What am I supposed to do? The Mad Model gives you a fringe vest and says put it on the Amazing A. What? I was gonna say no?
Glorious, isn’t she?
* * *
Turned on David Gilmour first thing this morning. I need more of Rattle That Lock. I swear, when life is hard, it’s his voice that gets me through. Back in the day, it was A Delicate Sound of Thunder and A Momentary Lapse of Reason. Learning to Fly still lifts my soul up. One Slip always makes me drive faster. On An Island leaves me wistful for travel.
Poison in the brain this morning, which is why the immediate application of prog rock. I’ve been thinking about promises and a Not So Sekrit Projekt. I’ve been thinking about how we have to Save Ourselves. And how that can hurt like hell at times. Especially for someone like me.

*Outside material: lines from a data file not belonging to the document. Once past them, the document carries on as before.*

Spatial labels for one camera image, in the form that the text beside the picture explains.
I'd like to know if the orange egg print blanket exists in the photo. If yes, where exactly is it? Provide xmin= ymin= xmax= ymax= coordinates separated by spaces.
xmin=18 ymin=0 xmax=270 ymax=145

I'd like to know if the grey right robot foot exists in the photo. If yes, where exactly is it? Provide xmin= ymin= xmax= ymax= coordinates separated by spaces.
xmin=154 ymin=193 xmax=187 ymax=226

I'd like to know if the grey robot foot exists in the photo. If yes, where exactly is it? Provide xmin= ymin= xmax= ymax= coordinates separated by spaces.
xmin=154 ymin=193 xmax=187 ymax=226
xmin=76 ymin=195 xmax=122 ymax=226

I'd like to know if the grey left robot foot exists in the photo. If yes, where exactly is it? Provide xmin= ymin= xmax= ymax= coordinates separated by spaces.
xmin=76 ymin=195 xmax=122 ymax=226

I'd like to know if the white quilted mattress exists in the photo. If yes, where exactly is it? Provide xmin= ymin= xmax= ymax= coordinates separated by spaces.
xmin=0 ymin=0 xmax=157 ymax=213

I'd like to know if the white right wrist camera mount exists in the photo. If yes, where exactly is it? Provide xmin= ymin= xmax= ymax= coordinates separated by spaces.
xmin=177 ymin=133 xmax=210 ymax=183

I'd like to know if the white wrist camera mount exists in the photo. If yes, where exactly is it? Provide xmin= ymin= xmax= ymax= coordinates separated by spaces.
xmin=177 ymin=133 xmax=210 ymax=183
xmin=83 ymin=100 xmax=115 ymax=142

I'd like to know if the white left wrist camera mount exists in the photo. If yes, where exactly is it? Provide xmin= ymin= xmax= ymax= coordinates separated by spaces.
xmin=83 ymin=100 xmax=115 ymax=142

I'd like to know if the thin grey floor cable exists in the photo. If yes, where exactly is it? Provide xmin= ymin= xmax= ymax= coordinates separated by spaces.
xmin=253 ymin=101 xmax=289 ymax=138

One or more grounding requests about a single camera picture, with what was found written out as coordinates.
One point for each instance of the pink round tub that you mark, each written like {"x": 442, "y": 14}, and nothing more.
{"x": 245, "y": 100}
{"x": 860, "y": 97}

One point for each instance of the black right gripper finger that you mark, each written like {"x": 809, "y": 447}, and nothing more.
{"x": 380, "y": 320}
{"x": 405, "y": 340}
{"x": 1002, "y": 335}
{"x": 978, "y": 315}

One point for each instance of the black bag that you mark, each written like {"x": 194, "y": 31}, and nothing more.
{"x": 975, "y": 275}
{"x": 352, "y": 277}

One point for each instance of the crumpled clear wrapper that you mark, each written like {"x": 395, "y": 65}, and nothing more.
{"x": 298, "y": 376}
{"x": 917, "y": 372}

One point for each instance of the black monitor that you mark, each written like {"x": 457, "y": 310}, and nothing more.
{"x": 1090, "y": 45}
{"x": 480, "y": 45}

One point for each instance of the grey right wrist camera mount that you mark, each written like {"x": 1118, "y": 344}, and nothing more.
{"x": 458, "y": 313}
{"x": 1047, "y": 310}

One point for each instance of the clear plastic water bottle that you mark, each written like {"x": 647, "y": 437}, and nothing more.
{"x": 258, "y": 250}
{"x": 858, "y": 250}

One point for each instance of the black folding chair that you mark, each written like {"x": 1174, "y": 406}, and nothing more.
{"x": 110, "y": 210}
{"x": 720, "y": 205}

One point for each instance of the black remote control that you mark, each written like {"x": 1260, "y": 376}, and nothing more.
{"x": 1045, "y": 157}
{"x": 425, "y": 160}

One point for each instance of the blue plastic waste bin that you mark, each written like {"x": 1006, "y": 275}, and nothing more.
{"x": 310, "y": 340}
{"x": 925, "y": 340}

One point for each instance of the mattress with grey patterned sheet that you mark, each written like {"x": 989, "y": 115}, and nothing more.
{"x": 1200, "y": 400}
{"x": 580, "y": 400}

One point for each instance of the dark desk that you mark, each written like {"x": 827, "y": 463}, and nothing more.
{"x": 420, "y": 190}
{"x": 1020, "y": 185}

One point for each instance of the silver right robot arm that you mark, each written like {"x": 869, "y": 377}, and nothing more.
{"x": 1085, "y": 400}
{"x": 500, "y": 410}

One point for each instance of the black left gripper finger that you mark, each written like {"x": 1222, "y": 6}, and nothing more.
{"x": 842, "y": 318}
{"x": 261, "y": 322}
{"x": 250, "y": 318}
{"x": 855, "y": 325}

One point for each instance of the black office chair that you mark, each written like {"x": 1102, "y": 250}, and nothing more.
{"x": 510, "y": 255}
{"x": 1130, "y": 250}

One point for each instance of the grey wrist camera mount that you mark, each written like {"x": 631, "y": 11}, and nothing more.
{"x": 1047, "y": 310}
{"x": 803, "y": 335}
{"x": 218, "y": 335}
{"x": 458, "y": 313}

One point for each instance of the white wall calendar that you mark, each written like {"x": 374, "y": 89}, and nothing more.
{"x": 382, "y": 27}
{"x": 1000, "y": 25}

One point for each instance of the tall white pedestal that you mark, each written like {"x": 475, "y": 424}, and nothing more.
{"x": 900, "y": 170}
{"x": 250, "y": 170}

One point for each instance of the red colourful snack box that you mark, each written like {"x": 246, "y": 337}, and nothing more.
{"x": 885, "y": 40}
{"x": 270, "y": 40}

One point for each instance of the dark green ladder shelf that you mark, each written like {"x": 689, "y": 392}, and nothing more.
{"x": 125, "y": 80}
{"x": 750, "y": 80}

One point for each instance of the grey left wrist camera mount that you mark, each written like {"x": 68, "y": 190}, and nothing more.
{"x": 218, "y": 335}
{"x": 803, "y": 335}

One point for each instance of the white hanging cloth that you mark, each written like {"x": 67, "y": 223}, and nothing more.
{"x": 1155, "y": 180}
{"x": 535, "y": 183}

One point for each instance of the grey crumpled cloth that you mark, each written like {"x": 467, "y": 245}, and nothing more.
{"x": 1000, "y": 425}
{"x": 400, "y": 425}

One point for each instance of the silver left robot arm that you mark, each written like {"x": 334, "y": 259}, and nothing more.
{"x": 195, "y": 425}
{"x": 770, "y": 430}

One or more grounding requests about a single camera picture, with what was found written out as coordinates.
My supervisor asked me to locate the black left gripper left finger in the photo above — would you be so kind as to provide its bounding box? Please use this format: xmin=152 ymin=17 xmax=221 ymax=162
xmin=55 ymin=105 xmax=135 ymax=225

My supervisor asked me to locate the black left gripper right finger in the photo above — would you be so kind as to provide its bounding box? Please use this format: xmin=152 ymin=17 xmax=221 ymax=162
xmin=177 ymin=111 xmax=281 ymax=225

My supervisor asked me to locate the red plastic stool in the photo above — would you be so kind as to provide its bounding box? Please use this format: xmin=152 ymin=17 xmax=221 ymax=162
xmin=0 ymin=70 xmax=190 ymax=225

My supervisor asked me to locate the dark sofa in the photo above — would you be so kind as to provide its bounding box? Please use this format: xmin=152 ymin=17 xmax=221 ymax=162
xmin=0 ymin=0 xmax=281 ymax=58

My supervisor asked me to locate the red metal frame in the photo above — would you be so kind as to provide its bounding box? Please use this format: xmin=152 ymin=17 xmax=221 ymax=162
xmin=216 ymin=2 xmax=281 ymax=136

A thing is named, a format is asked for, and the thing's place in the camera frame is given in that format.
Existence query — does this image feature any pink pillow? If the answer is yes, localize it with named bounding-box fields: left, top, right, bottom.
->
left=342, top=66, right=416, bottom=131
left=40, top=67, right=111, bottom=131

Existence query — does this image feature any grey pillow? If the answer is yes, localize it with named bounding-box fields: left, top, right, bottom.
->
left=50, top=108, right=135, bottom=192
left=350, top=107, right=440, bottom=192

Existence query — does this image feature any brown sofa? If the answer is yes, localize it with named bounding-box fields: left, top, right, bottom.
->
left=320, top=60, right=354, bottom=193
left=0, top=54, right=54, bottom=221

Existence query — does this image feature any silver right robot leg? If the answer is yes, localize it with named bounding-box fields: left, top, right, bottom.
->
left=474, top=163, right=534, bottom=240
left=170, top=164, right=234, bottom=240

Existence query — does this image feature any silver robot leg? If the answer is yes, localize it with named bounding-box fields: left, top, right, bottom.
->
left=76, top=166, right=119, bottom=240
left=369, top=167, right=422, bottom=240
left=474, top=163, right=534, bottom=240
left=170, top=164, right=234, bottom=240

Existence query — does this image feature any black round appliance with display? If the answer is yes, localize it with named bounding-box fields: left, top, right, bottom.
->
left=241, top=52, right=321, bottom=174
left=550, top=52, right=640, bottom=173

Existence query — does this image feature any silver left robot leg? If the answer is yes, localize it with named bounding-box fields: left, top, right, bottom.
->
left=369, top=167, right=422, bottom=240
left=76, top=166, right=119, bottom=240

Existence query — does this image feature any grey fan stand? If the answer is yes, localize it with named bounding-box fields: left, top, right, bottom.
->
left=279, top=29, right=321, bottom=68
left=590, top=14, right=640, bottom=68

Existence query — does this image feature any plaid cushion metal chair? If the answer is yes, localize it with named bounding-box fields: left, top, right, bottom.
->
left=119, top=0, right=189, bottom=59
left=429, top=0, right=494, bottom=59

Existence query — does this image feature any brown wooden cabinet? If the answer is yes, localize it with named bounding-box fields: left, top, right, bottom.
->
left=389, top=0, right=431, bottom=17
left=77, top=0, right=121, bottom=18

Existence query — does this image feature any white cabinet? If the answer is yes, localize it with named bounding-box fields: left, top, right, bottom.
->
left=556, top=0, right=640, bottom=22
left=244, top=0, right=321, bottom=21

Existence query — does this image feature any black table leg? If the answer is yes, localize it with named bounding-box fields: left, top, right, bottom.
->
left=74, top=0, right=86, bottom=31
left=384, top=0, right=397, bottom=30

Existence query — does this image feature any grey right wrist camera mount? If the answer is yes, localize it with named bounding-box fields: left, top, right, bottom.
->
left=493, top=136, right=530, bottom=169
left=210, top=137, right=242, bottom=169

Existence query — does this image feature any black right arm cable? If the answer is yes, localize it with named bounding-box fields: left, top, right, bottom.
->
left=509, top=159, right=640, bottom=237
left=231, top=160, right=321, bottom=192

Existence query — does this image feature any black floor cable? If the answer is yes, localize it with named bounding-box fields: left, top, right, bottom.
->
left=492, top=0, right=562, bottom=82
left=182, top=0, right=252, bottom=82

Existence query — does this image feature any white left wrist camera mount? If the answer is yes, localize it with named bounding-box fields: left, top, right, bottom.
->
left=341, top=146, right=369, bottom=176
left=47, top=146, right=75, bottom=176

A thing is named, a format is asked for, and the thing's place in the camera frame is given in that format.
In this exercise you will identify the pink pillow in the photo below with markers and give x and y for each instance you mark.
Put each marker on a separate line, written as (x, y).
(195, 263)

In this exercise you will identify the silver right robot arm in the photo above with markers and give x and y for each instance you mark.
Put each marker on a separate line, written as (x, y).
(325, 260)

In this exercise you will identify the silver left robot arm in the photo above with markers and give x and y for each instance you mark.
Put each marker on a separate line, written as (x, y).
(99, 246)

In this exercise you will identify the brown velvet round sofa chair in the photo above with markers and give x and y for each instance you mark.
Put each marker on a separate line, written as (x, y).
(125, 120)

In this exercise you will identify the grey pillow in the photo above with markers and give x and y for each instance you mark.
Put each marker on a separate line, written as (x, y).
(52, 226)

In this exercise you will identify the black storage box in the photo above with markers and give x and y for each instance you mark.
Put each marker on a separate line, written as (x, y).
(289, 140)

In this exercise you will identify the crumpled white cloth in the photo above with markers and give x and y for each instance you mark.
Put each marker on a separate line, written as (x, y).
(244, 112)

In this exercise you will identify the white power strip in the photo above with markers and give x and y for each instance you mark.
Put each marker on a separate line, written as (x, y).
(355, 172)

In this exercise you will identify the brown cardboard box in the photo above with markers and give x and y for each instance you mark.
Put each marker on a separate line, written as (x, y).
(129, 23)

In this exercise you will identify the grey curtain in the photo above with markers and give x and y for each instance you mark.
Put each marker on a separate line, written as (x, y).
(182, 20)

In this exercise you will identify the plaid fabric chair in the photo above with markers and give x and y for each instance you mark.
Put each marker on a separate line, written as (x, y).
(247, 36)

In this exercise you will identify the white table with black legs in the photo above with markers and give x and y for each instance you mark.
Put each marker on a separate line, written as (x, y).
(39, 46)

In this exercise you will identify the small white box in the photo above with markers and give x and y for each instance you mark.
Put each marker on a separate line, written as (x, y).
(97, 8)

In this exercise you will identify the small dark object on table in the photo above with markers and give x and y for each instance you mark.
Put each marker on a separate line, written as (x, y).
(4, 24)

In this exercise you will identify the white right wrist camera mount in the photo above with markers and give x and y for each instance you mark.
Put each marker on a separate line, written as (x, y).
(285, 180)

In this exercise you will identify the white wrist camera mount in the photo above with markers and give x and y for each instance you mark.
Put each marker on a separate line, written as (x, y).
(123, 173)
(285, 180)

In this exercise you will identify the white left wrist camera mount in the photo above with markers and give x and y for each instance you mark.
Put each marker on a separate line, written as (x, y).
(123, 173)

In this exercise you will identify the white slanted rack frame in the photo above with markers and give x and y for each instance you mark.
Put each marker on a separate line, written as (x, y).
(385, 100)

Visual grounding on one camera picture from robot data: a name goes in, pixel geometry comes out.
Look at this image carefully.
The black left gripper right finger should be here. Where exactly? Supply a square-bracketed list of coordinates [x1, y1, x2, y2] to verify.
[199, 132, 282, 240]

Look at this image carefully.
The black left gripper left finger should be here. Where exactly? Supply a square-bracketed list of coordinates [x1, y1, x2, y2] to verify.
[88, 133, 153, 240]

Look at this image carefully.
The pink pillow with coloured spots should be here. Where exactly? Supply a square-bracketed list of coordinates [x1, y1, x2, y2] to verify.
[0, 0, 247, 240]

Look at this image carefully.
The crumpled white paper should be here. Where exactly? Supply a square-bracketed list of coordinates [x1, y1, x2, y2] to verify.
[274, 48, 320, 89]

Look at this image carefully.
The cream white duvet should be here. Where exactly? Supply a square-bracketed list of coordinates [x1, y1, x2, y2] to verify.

It’s House. It’s Everyone Lies.
It’s from the very beginning of my life and my father never keeping a single promise he ever made to me that was important. Stupid shit like never taking me to Disneyland specifically to take me and not paying for college after he swore that he would take care of it.
That’s the ultimate first betrayal. If you can’t trust your parents to take care of you, who the fuck can you trust? Certainly not the rest of the fallible human world. I loved him, but I could never trust him. I love him still. But look, he couldn’t even stick around long enough to see his grandchildren.
See previous statement about fucking poisonous brain.
So. I went to the gym. Pounded the crazy out of the brain. I need to get boxing gloves, or MMA gloves, so I can work one of the heavy bags.
Sometimes you just need to hit things really hard till the world makes sense again.